Rich hominy and pork stew with guajillos, anchos, and chipotles (Pozole rojo) from Mi Cocina: Recipes and Rapture from My Kitchen in Mexico (page 260) by Rick Martinez

Where’s the full recipe - why can I only see the ingredients?

Always check the publication for a full list of ingredients. An Eat Your Books index lists the main ingredients and does not include 'store-cupboard ingredients' (salt, pepper, oil, flour, etc.) - unless called for in significant quantity.

Notes about this recipe

  • jazminlui on February 22, 2026

    I’ve made pozole before and was disappointed- this recipe was so much better as it tasted like all the flavors really come together. Used foil to bake the hominy as suggested by another user. A squeeze of lime is essential to maximizing the flavor. Finally a recipe which can be made a served the same day!

  • Hansyhobs on December 05, 2023

    Nice and rich - I had pork stock in the freezer so I used that instead of water. Made this with my cooked-from-dried pozole. I could have done with turning the pork shoulder halfway through cooking. The submerged bit was completely shreddy, but the top wasn't as much.

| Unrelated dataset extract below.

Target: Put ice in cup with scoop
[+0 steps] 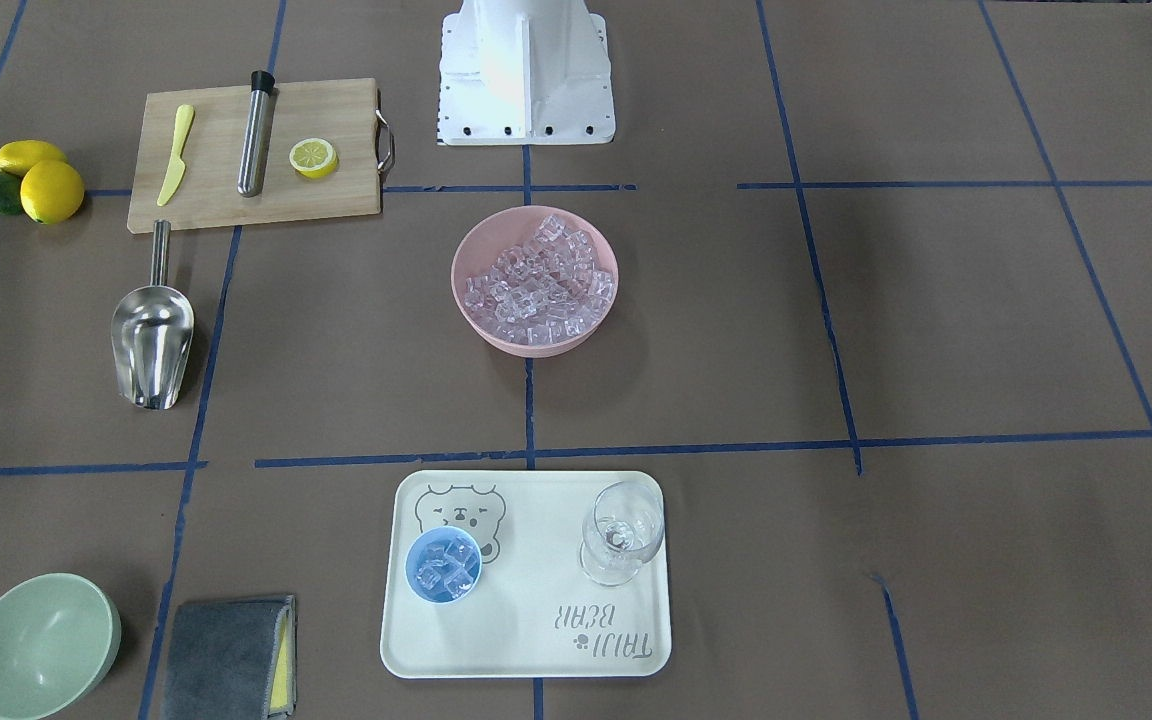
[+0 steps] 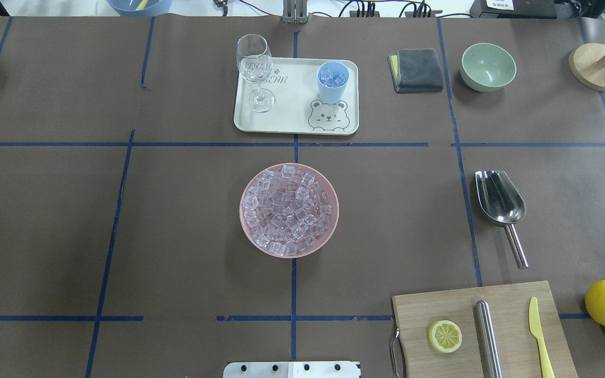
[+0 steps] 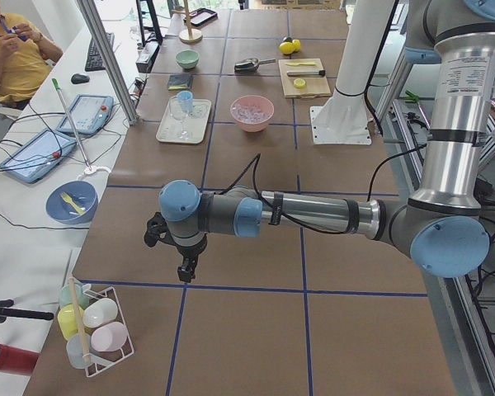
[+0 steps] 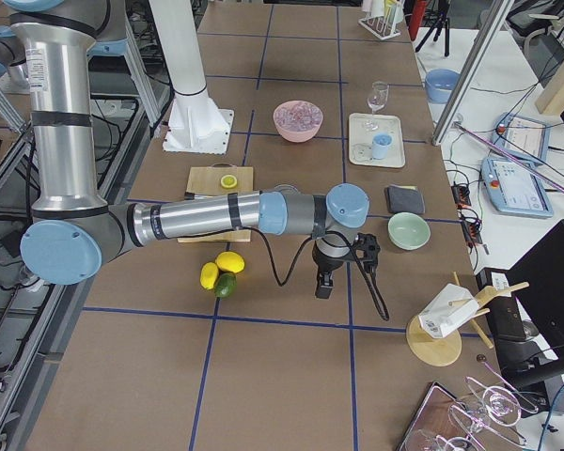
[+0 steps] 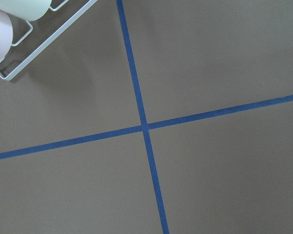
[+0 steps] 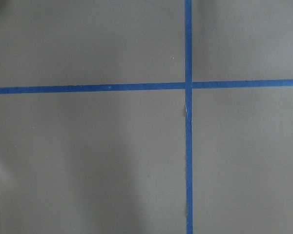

  • DFarnham on February 13, 2023

    Made this for Super Bowl. Pretty straight-forward recipe. I prepared the day before so flavors could meld. Since you blitz the stew base, I will probably remove or only add a small piece of the star anise next time as it definitely comes across in the flavor. Also, I would use nonstick foil when roasting the hominy as they tend to stick.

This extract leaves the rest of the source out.